# To do:
Return the whole listing, keeping every character the same.

# Data:
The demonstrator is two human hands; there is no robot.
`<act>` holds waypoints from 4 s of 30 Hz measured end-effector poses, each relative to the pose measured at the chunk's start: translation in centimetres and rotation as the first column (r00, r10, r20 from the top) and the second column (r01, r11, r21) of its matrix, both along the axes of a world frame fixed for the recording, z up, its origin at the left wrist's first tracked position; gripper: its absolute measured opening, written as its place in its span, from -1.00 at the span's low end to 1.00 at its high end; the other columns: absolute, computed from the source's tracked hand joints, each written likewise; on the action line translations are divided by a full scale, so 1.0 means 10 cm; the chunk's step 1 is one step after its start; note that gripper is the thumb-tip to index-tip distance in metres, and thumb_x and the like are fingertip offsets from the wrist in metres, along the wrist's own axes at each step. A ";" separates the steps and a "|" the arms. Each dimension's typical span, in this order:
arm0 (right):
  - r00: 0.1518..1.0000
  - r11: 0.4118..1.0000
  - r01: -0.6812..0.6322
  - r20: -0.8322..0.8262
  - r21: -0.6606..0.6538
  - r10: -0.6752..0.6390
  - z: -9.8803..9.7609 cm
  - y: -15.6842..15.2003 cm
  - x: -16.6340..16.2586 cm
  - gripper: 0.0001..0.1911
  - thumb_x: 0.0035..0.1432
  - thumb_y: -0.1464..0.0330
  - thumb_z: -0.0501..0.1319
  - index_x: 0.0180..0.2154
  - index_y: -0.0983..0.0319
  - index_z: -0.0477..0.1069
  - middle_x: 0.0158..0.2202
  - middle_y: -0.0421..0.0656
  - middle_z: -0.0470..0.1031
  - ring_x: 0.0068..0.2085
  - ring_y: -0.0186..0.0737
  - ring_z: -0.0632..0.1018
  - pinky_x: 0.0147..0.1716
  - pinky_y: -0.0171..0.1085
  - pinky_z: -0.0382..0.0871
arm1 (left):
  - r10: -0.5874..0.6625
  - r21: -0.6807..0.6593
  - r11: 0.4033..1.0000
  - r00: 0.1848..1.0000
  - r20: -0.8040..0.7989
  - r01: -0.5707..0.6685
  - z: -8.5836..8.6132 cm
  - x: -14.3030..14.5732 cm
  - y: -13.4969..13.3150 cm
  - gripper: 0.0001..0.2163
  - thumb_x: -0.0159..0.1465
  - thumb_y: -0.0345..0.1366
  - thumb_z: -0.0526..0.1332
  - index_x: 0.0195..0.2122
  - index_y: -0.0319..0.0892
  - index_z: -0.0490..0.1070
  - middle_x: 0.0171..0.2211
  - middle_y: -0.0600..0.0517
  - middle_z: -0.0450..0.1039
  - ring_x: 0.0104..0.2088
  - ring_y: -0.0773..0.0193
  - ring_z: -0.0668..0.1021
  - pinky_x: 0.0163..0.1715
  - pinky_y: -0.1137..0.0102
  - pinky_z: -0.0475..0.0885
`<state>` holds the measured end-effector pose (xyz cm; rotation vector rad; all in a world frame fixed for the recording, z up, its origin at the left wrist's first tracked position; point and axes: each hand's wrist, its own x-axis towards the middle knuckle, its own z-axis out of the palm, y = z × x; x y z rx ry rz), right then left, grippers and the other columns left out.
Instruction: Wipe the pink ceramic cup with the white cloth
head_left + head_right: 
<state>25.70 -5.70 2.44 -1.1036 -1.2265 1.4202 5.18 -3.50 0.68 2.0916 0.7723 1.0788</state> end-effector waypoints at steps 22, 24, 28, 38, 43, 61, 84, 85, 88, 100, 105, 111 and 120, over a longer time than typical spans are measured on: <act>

# Response for this exercise:
The demonstrator is two human hands; there is no robot.
`<act>` holds waypoints from 4 s of 30 Hz measured end-effector poses, each relative to the pose measured at the chunk's start: translation in centimetres and rotation as the first column (r00, r10, r20 from the top) and the second column (r01, r11, r21) of its matrix, both along the axes of a world frame fixed for the recording, z up, its origin at the left wrist's first tracked position; gripper: its absolute measured opening, written as its place in its span, from -1.00 at the span's low end to 1.00 at its high end; the other columns: absolute, computed from the source's tracked hand joints, each written likewise; on the action line translations are divided by a full scale, so 1.0 means 10 cm; the chunk's step 1 is one step after its start; note that gripper is the thumb-tip to index-tip distance in metres, and thumb_x and the like are fingertip offsets from the wrist in metres, along the wrist's own axes at each step. A ";" separates the steps and a "|" the arms. Each dimension's typical span, in this order:
arm0 (right):
  - r00: 0.1518..1.0000
  - r11: 0.4118..1.0000
  - r01: -0.6812..0.6322
  - r20: -0.8322..0.8262
  - r21: -0.6606..0.6538
  - r10: -0.6752..0.6390
  - z: -9.8803..9.7609 cm
  - y: -15.6842..15.2003 cm
  - x: -16.6340..16.2586 cm
  - gripper: 0.0001..0.1911
  - thumb_x: 0.0035..0.1432
  - thumb_y: -0.1464..0.0330
  - thumb_z: -0.0501..0.1319
  - index_x: 0.0180..0.2154
  - index_y: -0.0983..0.0319
  - index_z: -0.0477..0.1069
  - middle_x: 0.0158..0.2202
  - middle_y: -0.0421..0.0656
  - middle_z: -0.0470..0.1031
  - ring_x: 0.0068..0.2085
  - ring_y: -0.0186..0.0737
  - ring_z: -0.0632..0.1018
  - pinky_x: 0.0147..0.1716
  - pinky_y: -0.0171..0.1085
  - pinky_z: -0.0382..0.0871
arm1 (left):
  - r10: -0.5874..0.6625
  - r21: -0.6807..0.6593
  - r11: 0.4033..1.0000
  - r00: 0.1848..1.0000
  - r20: -0.8040..0.7989
  - r01: -0.5707..0.6685
  - z: -8.5836..8.6132 cm
  - x: -14.3030..14.5732 cm
  - y: -13.4969..13.3150 cm
  - gripper: 0.0001..0.2163
  - thumb_x: -0.0159..0.1465
  - thumb_y: -0.0345..0.1366
  - thumb_z: -0.0526..0.1332
  - index_x: 0.0195..0.2122
  - index_y: -0.0319..0.0892
  - index_z: -0.0490..0.1070
  - middle_x: 0.0171..0.2211
  - middle_y: -0.0600..0.0517
  - middle_z: -0.0450..0.1039
  - ring_x: 0.0104..0.2088
  - ring_y: -0.0773..0.0193
  - ring_z: -0.0668..0.1021
  - pinky_x: 0.0163..0.1715
  - pinky_y: -0.1137..0.0102
  - pinky_z: -0.0475..0.0885
`<state>` holds the measured end-effector pose (xyz cm; rotation vector rad; all in a world frame fixed for the recording, z up, its origin at the left wrist's first tracked position; point and axes: each hand's wrist, its own x-axis towards the middle knuckle, its own z-axis out of the palm, y = z × x; x y z rx ry rz), right then left, grippers and the other columns left out.
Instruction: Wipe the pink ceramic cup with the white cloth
head_left + head_right: 
<state>25.70 -5.70 2.44 -1.1036 -1.2265 1.4202 5.18 -3.50 0.68 2.0916 0.7723 1.0788</state> end-effector waypoints at steps 22, 24, 28, 38, 43, 61, 84, 85, 88, 100, 105, 111 and 120, over a longer time than typical spans are measured on: <act>

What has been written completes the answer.